▶ **Goal of the exercise**: The reply to the records below should contain exactly the lines from the line with "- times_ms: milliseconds" through the line with "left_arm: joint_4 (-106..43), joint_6", and nothing besides.

▶ **Data records**:
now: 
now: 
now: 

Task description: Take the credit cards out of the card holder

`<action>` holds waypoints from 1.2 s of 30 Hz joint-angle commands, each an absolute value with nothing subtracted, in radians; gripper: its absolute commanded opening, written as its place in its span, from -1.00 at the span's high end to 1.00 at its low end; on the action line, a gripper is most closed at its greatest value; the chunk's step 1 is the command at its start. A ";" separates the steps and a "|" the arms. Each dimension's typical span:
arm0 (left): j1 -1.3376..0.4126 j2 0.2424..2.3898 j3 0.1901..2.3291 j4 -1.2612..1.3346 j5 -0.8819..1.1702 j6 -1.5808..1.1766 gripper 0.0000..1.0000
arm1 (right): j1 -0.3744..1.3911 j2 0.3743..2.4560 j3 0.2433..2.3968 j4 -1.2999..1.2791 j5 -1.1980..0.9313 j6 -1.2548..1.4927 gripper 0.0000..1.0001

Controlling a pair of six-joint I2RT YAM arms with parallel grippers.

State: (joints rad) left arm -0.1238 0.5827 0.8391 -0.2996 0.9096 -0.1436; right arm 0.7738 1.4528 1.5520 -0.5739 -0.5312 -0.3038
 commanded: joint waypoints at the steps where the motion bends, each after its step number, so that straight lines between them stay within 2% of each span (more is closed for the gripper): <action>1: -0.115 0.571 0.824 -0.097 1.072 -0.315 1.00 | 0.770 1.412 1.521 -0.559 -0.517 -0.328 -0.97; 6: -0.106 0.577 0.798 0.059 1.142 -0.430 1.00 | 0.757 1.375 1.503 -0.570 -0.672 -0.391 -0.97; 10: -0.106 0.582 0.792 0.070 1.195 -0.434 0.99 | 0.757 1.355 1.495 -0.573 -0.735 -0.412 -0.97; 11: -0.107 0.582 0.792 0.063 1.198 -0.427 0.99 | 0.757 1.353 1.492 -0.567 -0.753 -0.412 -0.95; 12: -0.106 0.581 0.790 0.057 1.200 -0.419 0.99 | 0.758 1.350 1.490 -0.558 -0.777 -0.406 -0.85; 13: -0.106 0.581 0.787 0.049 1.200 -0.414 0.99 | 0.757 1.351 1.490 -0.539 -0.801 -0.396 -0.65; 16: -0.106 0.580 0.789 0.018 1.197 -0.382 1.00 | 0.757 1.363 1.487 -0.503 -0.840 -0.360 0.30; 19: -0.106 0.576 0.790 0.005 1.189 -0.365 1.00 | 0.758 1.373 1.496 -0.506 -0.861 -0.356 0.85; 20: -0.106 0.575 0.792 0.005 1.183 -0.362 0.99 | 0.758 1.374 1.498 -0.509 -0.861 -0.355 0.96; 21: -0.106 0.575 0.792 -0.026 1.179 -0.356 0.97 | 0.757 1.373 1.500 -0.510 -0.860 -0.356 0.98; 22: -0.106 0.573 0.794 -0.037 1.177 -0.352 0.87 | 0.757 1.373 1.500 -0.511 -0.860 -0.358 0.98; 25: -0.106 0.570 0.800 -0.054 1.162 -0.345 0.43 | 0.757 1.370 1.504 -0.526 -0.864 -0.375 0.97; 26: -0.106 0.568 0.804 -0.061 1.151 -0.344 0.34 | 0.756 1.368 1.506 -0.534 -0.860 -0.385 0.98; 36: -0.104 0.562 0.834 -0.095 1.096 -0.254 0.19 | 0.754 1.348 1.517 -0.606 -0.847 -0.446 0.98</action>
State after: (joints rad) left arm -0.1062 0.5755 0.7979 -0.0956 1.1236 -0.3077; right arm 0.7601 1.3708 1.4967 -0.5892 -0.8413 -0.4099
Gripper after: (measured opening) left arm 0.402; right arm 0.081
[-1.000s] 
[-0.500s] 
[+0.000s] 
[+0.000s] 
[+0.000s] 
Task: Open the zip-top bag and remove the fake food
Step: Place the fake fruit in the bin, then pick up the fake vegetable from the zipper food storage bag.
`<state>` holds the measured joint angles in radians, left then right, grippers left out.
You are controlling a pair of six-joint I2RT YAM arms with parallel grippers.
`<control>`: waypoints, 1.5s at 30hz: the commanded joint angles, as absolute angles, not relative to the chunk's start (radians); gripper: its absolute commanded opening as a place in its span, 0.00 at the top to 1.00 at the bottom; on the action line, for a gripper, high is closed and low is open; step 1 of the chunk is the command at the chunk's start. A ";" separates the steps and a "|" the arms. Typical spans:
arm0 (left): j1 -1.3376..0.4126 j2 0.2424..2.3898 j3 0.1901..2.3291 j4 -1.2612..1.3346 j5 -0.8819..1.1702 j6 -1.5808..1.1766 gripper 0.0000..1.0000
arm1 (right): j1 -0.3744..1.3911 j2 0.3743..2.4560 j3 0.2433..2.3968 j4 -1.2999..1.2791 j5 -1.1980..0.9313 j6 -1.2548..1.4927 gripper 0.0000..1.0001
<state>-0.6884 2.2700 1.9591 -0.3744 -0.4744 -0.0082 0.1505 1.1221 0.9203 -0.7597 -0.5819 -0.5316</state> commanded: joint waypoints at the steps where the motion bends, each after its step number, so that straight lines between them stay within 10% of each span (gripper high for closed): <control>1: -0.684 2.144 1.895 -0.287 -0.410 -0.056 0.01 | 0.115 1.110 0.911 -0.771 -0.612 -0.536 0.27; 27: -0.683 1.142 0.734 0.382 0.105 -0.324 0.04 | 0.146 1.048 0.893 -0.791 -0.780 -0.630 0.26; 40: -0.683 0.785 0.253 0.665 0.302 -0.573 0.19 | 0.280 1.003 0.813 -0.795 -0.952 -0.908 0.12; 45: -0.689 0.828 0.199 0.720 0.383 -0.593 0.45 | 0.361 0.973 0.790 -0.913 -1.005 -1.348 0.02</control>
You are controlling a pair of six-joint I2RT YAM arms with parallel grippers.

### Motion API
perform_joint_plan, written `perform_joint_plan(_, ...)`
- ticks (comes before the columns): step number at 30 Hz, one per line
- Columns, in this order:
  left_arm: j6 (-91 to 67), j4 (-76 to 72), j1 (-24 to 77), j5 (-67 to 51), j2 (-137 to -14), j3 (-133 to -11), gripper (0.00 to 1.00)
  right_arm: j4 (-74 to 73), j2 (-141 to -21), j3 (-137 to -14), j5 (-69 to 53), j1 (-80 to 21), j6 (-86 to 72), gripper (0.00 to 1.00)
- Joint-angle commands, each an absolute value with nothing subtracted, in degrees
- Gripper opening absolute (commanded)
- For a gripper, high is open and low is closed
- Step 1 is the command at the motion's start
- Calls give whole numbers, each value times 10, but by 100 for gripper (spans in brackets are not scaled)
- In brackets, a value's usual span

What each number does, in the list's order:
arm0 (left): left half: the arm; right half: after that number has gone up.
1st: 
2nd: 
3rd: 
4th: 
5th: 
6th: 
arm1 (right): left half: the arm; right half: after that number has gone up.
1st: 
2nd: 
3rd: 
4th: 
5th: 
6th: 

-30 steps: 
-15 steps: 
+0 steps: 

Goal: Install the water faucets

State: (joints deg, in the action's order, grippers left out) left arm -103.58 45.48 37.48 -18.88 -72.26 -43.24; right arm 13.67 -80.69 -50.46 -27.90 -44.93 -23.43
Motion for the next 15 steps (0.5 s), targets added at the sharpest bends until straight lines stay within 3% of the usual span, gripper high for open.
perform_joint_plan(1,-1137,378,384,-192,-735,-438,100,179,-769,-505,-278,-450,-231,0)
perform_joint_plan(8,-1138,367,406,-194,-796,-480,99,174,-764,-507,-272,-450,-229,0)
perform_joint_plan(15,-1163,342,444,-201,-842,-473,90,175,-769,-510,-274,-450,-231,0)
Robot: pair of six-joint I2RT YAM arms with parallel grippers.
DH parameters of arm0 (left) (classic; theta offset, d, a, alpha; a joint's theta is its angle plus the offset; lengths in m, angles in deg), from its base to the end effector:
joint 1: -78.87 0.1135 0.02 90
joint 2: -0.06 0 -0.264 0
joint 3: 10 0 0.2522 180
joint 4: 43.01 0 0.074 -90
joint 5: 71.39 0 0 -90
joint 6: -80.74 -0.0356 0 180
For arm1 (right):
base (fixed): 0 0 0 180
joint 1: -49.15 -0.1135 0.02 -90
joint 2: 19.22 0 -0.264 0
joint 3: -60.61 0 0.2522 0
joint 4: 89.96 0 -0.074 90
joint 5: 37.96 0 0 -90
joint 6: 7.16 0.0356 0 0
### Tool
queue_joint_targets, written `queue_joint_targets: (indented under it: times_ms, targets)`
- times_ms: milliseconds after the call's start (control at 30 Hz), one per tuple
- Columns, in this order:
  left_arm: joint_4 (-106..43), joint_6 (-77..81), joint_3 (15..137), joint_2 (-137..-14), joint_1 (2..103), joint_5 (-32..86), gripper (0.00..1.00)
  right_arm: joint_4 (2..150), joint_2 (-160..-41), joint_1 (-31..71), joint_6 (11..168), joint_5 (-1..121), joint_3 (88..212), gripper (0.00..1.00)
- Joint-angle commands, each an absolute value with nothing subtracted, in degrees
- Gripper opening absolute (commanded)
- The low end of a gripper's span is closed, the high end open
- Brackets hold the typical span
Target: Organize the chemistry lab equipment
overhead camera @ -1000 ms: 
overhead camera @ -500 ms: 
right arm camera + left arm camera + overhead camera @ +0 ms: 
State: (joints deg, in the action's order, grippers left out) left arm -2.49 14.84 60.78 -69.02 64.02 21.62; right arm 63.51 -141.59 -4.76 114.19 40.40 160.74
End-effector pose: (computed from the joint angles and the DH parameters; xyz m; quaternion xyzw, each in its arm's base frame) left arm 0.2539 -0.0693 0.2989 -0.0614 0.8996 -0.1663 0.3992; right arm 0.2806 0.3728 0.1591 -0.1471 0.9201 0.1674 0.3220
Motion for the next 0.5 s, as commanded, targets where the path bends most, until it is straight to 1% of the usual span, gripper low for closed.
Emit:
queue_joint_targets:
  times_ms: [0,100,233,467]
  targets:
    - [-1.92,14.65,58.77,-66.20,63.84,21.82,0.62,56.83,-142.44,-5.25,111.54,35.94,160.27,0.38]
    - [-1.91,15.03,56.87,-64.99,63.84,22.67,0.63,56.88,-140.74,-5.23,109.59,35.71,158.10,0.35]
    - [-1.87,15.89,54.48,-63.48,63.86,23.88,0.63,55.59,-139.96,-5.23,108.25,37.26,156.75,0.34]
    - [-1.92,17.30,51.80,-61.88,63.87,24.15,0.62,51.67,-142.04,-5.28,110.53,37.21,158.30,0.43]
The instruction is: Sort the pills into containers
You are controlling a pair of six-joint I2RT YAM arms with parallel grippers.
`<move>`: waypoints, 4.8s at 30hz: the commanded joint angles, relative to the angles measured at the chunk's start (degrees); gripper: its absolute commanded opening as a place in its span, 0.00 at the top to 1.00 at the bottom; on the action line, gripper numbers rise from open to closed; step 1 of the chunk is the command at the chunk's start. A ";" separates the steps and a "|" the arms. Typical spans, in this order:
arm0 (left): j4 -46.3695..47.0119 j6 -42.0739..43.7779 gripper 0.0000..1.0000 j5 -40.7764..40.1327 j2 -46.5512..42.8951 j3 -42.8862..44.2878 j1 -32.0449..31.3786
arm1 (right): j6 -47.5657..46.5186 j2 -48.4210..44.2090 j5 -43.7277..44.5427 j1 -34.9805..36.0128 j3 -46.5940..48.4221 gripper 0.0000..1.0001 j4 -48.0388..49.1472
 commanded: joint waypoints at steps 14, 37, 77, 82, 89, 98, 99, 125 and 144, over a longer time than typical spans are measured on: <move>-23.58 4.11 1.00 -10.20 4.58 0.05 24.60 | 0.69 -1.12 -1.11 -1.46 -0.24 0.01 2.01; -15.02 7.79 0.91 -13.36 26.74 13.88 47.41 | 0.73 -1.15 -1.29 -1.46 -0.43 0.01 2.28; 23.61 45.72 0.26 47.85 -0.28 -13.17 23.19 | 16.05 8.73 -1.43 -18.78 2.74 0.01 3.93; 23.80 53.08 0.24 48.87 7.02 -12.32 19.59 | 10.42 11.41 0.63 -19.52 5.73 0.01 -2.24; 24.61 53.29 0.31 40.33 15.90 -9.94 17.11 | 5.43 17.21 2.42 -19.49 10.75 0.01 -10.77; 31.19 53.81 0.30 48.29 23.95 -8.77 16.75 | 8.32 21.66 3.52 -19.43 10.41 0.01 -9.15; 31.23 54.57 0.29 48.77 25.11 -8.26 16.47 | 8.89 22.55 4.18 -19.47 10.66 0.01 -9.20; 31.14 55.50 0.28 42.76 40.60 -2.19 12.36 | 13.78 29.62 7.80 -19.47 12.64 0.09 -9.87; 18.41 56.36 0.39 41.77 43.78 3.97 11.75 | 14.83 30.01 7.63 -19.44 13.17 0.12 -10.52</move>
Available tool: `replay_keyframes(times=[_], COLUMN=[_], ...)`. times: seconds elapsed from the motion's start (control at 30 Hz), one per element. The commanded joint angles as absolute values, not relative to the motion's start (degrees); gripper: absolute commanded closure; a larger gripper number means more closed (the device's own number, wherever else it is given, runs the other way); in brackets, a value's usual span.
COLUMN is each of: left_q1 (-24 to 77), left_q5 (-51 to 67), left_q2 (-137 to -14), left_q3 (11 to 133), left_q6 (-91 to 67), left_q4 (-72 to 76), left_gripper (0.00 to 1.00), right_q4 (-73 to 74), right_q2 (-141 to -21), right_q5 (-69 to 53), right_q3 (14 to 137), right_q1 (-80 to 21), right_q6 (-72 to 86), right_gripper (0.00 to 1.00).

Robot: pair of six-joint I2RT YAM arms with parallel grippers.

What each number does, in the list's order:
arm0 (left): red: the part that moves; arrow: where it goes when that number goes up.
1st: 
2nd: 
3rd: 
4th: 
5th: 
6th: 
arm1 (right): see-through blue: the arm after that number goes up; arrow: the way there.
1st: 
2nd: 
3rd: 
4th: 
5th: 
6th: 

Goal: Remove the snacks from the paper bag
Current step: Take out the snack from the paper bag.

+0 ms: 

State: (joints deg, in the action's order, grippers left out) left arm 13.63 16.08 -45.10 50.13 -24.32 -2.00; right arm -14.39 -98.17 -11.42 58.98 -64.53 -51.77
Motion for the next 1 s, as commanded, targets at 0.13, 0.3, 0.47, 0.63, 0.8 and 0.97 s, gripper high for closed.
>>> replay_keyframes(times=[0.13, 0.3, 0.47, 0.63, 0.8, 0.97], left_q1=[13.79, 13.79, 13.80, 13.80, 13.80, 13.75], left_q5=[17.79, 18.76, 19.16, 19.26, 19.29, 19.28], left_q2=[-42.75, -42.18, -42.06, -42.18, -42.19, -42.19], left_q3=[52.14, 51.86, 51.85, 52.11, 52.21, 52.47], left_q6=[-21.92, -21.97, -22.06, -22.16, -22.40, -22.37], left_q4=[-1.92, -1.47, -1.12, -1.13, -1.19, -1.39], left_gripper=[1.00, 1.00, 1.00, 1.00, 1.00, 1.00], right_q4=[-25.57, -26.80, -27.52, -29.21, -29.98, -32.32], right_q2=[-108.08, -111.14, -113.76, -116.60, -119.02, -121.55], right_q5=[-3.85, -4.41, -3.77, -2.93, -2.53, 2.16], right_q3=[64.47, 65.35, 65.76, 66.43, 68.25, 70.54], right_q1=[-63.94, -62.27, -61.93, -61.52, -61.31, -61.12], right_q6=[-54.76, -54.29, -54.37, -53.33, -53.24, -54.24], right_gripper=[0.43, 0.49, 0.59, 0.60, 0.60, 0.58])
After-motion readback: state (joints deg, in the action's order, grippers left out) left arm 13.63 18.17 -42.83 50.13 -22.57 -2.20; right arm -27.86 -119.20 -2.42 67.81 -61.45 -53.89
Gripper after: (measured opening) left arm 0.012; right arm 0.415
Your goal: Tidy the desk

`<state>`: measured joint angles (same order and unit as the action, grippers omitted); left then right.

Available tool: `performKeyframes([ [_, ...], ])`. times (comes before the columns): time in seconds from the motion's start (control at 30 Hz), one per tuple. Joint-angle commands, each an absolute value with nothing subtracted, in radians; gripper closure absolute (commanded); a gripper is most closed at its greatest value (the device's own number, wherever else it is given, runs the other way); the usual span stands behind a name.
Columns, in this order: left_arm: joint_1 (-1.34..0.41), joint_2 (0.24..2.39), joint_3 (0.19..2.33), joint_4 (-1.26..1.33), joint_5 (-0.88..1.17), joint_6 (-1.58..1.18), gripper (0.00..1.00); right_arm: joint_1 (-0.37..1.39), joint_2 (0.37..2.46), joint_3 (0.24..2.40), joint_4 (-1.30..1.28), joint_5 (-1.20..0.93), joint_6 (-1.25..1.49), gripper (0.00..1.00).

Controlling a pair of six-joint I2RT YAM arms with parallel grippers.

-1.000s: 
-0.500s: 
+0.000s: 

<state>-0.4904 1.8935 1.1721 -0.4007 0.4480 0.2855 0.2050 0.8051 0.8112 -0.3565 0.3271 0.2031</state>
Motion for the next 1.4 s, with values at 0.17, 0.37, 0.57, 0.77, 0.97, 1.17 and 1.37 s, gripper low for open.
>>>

▶ **Exercise response**:
- times_ms: milliseconds after the call's start (control at 30 Hz), one per tuple
- Columns, in this order:
  left_arm: joint_4 (-106..43), joint_6 (-77..81), joint_3 (15..137), joint_2 (-137..-14), joint_1 (2..103), joint_5 (-32..86), gripper (0.00..1.00)

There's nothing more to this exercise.